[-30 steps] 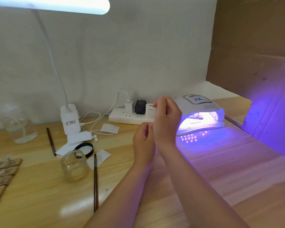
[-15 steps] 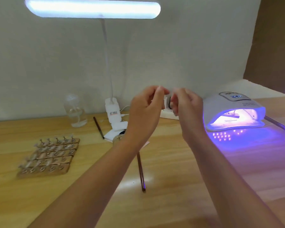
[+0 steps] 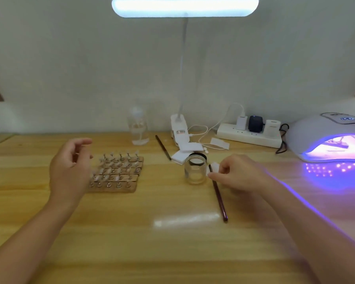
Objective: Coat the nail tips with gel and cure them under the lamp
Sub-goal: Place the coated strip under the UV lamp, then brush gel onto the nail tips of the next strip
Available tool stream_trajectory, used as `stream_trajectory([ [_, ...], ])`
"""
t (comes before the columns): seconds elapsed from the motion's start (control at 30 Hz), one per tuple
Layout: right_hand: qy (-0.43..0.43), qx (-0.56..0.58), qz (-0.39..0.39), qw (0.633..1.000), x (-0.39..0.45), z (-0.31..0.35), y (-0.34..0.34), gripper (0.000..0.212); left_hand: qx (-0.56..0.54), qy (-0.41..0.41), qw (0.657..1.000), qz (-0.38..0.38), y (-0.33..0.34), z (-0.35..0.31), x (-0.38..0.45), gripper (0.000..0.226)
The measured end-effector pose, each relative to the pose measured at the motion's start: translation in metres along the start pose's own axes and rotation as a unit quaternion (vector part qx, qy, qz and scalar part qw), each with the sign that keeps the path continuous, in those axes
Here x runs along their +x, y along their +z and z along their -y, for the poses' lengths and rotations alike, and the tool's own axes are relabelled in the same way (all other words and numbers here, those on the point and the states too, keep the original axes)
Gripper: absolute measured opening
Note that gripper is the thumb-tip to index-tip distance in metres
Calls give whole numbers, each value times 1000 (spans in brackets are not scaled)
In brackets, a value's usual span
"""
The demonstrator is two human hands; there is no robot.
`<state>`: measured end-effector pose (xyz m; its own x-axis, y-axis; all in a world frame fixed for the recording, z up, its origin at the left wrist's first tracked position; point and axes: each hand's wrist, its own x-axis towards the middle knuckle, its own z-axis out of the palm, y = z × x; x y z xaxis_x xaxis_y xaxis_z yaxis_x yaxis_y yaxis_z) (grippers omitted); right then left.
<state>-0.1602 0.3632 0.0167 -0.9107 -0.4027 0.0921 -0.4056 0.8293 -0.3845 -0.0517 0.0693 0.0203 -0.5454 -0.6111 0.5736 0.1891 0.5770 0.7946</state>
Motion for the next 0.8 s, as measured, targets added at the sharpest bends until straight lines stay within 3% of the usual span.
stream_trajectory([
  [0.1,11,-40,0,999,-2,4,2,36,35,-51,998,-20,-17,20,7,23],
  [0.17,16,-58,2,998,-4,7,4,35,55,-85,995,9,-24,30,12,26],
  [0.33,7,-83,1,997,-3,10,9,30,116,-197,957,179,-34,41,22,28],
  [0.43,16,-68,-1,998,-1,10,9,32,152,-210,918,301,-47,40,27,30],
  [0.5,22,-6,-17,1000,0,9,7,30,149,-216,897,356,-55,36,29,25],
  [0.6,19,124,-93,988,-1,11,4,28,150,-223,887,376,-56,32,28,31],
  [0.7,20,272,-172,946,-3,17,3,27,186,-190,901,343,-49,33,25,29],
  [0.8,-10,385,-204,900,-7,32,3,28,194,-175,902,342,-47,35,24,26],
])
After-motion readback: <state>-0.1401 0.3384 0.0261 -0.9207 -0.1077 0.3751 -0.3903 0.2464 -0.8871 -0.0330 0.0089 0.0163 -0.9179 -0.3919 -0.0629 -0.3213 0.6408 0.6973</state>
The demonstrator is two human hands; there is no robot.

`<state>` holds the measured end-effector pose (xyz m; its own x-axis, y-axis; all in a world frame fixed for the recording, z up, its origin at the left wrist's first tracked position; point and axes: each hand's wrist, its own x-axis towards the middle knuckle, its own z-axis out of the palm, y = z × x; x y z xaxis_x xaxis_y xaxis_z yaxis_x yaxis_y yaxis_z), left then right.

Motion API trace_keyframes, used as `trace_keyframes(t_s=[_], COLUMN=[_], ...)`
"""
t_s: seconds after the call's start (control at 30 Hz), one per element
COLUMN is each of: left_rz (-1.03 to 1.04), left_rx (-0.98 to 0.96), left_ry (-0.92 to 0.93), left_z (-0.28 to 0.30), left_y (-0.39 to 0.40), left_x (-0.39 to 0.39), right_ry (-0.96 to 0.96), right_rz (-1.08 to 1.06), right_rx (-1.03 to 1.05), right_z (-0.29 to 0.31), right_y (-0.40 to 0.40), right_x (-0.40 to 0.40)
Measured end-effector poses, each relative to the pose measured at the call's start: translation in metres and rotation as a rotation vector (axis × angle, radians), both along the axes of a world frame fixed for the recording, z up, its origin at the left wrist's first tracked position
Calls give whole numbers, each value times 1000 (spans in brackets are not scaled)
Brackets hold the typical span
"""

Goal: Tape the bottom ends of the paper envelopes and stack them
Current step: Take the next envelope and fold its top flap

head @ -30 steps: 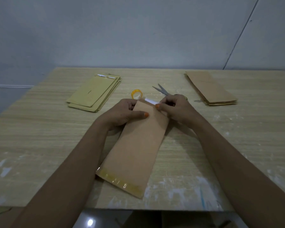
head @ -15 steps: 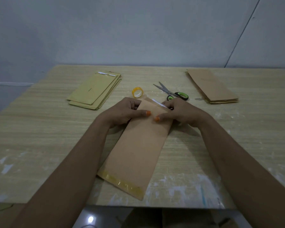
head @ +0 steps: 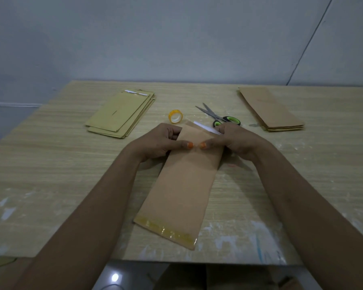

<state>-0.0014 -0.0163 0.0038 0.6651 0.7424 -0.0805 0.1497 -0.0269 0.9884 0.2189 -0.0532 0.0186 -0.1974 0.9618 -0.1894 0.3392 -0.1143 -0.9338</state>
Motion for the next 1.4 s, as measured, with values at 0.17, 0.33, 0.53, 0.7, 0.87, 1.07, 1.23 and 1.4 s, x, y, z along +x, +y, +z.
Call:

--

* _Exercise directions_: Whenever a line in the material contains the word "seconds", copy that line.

* _Response area_:
t (comes before the columns): seconds elapsed from the motion's start (control at 30 Hz), one per tuple
t_s: seconds after the call's start (control at 30 Hz), one per element

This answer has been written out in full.